Ok then, many thanks.
In a letter from Friday, July 14, 2017 15:41:22 MSK user Qu Wenruo wrote:
>
> On 2017年07月14日 20:26, Filippe LeMarchand wrote:
> > So, my options are
> > a) Delete and re-create sobvolume
> > b) Try btrfs check --repair --mode original (if original mode is default, it already didn't help)
>
> Then --repair doesn't help now.
>
> > c) Do nothing and wait for further update
>
> Further update plan includes:
> c) Update btrfs check --repair to handle your case.
> This will take some time for us to test and other guys to review.
>
> d) Create a special purposed btrfs-corrupt-block patch for your image.
> This will fix your fs, but only for your fs.
> Not a generic solution, but at least it should work.
>
> For now, it's recommend to backup important data, in case both c) and d)
> fail.
>
> Thanks,
> Qu
> > ?
> >
> > In a letter from Friday, July 14, 2017 15:11:05 MSK user Qu Wenruo wrote:
> >>
> >> On 2017年07月14日 20:04, Filippe LeMarchand wrote:
> >>>> Currently possible solution may be deleting the whole subvolume.
> >>> Can btrfs send (to external drive) and then btrfs receive back fix it? Or should I use simple cp/rsync?
> >>
> >> You could try if you have backup.
> >>
> >> Personally speaking, I'm not sure if it will work or make things worse.
> >> Such hash and name mismatch is really rare, I don't know how kernel send
> >> will handle it.
> >>
> >>>
> >>>> If you have full backup, then you could try it.
> >>> It is my root subvolume (sensitive data is on other ones), thus it is expendable. Can btrfs check --repair damage other subvolumes?
> >>
> >> Unfortunately, it may corrupt other subvolumes.

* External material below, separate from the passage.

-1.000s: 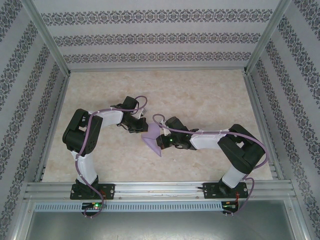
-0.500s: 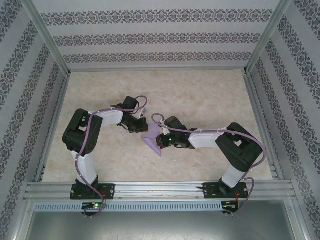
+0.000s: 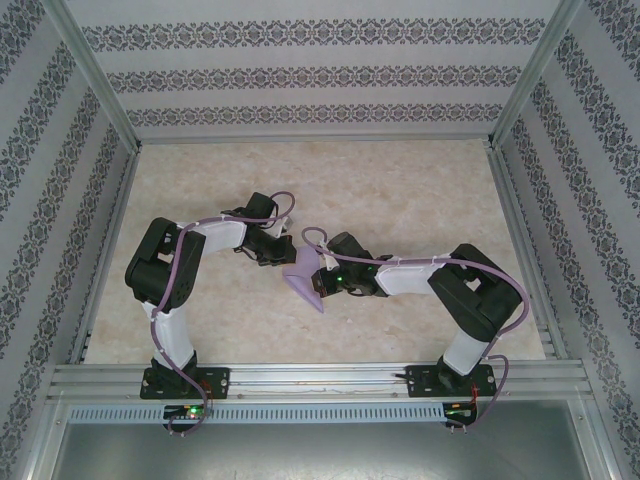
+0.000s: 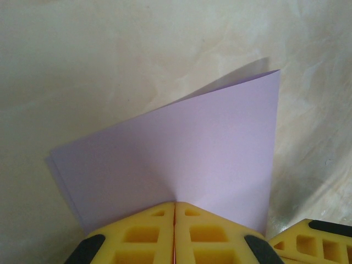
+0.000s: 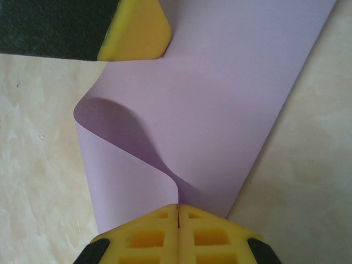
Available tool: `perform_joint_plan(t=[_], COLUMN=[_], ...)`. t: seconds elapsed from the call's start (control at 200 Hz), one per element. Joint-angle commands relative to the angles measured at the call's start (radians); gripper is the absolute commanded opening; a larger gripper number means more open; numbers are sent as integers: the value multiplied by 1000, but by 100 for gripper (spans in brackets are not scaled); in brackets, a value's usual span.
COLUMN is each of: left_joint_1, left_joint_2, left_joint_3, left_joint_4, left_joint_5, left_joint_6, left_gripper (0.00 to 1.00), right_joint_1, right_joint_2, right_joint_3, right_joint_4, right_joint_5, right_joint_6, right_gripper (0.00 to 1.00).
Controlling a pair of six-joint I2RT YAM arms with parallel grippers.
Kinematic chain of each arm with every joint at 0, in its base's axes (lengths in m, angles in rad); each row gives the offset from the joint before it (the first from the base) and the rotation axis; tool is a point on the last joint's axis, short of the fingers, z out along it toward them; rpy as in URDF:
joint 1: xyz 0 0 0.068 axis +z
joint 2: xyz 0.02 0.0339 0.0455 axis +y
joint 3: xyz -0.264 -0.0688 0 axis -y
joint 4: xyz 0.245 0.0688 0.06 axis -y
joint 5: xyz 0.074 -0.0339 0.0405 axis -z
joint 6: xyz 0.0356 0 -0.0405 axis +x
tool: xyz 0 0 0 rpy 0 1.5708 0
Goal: Fold a paper plane with a square sheet of paper (fold left side to right side)
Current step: Third fold the triangle at the center of the table.
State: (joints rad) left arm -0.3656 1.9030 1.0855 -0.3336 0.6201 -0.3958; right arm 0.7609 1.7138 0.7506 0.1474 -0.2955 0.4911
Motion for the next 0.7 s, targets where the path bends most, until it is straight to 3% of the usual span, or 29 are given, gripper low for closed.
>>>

> >> But from your fsck output, the possibility of corruption is not that
> >> high AFAIK.
> >>
> >> I recommend to backup other good subvolumes/snapshots using send and
> >> receive just in case.
> >>
> >>>
> >>>> Any idea about the reproducer? Or just random memory corruption?
> >>> No idea why and no idea when. This partition is about year and a half old, and I did btrfs check for the first time just about a month ago.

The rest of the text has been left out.